#### [Instructions to follow]
All lines holding the word "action" in the listing below need to be copied.

*****

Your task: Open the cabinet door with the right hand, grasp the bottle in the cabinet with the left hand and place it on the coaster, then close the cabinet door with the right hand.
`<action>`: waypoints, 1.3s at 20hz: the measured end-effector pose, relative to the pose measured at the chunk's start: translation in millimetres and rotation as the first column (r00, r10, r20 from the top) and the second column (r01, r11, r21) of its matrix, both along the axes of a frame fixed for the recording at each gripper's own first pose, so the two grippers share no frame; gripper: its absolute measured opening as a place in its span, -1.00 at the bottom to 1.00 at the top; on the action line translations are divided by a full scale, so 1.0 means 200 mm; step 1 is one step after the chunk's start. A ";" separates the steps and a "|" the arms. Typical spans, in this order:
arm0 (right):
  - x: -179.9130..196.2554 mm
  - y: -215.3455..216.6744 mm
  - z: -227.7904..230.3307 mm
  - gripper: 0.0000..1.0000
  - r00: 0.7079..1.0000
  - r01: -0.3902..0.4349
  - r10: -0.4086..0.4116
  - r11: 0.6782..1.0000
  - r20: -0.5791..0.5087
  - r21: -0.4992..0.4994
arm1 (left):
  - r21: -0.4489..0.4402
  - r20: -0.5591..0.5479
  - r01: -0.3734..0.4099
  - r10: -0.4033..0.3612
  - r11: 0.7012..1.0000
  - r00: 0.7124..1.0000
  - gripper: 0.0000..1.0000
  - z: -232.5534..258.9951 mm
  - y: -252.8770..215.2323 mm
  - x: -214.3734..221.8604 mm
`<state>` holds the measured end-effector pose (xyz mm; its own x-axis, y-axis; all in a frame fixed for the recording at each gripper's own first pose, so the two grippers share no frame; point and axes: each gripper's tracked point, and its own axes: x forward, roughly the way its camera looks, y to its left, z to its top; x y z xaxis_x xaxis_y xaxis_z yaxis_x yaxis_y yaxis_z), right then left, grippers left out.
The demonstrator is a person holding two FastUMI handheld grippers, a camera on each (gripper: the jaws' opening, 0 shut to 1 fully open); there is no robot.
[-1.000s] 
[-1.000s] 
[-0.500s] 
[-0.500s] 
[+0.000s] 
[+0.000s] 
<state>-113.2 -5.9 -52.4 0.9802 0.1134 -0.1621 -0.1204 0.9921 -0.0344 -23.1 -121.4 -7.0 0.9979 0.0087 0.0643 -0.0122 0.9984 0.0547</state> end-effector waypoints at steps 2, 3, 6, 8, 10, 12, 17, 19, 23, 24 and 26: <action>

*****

#### [Your solution]
`<action>`: waypoints, 1.3s at 20hz: the measured end-effector pose, relative to the pose measured at the chunk's start: translation in millimetres and rotation as the first column (r00, r10, r20 from the top) and the second column (r01, r11, r21) of its matrix, both along the axes of a frame fixed for the recording at each gripper's own first pose, so the two grippers share no frame; gripper: its absolute measured opening as a place in its span, -1.00 at the bottom to 1.00 at the top; on the action line translations are divided by a full scale, so 1.0 means 200 mm; step 1 is one step after the chunk's start. A ";" separates the steps and a "|" the arms. Typical spans, in this order:
<state>-113.2 -5.9 -52.4 0.9802 0.1134 -0.1621 -0.1204 0.9921 -0.0344 -23.1 -121.4 -7.0 0.9979 0.0087 0.0643 -0.0122 0.9984 0.0547</state> end-effector waypoints at steps 2, 3, 6, 8, 10, 12, 17, 19, 23, 24 and 26: <action>

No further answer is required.